[edit]
Language Identification with Succinct Machine-Independent Traces
Proceedings of Thirty Ninth Conference on Learning Theory, PMLR 336:1054-1074, 2026.
Abstract
Motivated by the power of large language models, there has been renewed interest in the Gold-Angluin model of language identification in the limit, with an eye toward variants of the model that might overcome the negative results for its original formulation. Recent papers on this question have proposed looking at computational traces and annotations of training strings as a source of additional power for a learner, reflecting empirical regularities such as the way that commented source code is easier to learn from than arbitrary source code, and text annotated with algorithmically generated chain-of-thought tokens can be easier to learn from than the raw text itself. This recent work has shown positive results for language identification in the presence of such computational traces, but the traces in these positive results come from explicit automata-theoretic machine models that generate the language, where the underlying vocabulary of tokens for the traces is very large.

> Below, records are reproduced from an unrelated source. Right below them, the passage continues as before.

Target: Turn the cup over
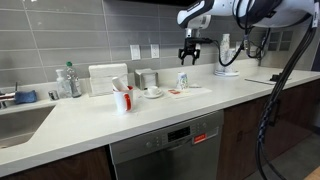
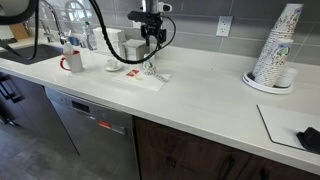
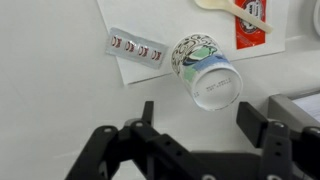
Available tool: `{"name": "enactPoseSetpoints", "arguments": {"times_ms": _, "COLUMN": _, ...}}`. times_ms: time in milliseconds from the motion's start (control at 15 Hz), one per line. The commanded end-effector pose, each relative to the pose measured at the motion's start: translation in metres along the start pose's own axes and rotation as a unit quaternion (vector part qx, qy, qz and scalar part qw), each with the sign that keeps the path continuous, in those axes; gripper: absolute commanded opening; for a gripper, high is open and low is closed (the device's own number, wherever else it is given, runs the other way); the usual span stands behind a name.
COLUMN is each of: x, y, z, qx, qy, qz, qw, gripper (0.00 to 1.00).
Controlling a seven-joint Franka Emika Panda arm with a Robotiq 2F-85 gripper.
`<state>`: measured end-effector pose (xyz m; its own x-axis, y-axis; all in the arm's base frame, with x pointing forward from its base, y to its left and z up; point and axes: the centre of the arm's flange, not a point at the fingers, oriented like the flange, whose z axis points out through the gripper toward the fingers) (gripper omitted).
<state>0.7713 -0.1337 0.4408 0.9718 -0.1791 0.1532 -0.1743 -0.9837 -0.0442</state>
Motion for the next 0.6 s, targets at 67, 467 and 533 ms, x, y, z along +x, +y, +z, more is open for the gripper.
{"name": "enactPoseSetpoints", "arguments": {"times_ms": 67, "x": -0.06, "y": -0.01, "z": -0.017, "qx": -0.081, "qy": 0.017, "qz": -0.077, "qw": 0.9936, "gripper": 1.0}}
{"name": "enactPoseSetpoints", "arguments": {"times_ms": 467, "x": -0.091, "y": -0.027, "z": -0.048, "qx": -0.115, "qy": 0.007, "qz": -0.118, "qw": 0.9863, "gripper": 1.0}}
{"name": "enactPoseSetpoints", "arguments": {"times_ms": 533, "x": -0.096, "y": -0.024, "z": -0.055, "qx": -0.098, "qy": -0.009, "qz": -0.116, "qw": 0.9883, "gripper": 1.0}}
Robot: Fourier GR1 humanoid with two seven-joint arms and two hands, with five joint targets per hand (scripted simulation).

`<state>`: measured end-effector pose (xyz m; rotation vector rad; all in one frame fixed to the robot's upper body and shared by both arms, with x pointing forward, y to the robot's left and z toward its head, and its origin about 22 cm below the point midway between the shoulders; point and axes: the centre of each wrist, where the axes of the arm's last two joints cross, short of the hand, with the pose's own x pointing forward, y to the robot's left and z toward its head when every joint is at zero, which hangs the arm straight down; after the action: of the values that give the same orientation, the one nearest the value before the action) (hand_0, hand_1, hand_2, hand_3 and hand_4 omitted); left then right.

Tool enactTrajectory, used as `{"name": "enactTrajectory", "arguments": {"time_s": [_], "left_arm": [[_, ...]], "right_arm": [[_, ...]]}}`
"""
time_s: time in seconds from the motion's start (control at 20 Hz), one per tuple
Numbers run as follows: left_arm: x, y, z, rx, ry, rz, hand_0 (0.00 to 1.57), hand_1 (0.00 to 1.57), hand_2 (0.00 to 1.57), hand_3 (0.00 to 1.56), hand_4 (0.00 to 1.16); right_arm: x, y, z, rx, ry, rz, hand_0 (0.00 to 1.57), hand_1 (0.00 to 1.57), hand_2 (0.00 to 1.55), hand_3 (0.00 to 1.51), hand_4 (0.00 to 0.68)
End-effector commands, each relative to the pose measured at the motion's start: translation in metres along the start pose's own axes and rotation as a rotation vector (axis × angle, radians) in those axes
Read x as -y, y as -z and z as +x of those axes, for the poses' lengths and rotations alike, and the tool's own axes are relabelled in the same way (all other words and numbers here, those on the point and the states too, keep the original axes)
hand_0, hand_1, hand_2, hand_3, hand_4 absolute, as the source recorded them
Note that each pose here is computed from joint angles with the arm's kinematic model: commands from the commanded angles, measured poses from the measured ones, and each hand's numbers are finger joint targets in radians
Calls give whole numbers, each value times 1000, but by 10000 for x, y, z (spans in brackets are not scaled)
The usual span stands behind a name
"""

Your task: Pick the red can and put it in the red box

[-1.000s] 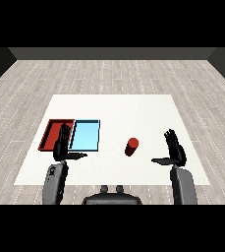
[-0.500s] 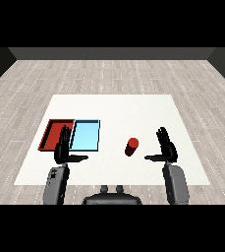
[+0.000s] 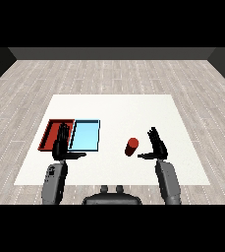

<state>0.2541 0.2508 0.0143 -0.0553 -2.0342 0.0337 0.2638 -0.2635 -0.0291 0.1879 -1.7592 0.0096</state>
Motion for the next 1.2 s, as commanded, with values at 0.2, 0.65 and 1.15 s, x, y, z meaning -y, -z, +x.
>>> {"name": "enactTrajectory", "arguments": {"time_s": [0.2, 0.65, 1.15], "left_arm": [[38, -1, 74, -3, -3, 23, 0, 0, 0, 0, 0], [43, -61, 36, -4, 1, 17, 0, 0, 0, 0, 0], [-25, -189, -30, 20, 16, 14, 0, 0, 0, 0, 0]], "right_arm": [[-138, 251, -220, -24, 72, 28, 0, 0, 0, 0, 0], [-89, 56, -490, -86, 92, 25, 0, 0, 0, 0, 0], [-493, 167, -615, -101, 102, 38, 0, 0, 0, 0, 0]]}}
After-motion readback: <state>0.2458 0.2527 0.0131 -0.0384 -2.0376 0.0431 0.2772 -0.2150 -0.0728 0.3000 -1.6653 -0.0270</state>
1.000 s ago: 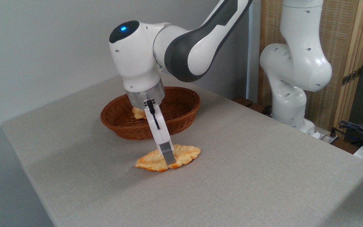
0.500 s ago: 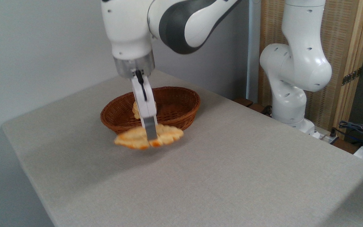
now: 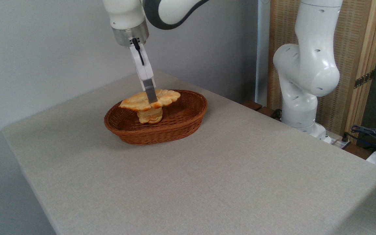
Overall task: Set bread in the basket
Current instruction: 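Lower the bread into the basket and open the gripper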
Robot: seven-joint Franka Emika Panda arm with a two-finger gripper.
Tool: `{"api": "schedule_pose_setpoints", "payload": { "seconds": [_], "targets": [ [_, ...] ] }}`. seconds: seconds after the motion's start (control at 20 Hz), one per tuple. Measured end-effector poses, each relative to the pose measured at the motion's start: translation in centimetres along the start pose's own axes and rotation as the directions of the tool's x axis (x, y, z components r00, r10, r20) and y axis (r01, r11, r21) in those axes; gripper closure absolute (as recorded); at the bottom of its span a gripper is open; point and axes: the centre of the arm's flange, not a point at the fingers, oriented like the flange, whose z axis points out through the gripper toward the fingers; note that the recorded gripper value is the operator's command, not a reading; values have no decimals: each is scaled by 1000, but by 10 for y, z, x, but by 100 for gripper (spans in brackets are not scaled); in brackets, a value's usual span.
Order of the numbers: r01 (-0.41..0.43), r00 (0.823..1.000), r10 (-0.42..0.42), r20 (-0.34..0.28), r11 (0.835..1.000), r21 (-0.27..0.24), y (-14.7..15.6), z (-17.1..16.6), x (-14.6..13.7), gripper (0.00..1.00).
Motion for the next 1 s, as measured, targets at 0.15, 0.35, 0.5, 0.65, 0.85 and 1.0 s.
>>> {"api": "schedule_pose_setpoints", "payload": {
  "seconds": [0.15,0.35,0.5,0.65,0.85,1.0],
  "targets": [
    [-42,998,43,43,999,-32,23,20,17,9],
    [-70,994,74,77,996,-59,33,41,29,0],
    [-65,994,71,83,996,-63,30,45,28,0],
    [-60,995,65,82,996,-62,27,44,26,0],
    [-57,995,60,83,997,-48,24,39,23,0],
    [-55,996,58,75,998,-41,23,34,22,0]
  ]
}}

In this paper, we address two fundamental issues left open by this line of work: can we achieve positive results with traces that use only a small alphabet, and can we define traces directly from the language itself, without requiring an underlying machine model that generates it? We establish positive results for both of these questions: for an arbitrary collection of languages, we show how to define computational traces that enable identification in the limit, using an alphabet of tokens that is linear in the size of the alphabet that the languages are defined over, and independent of any other properties of the languages.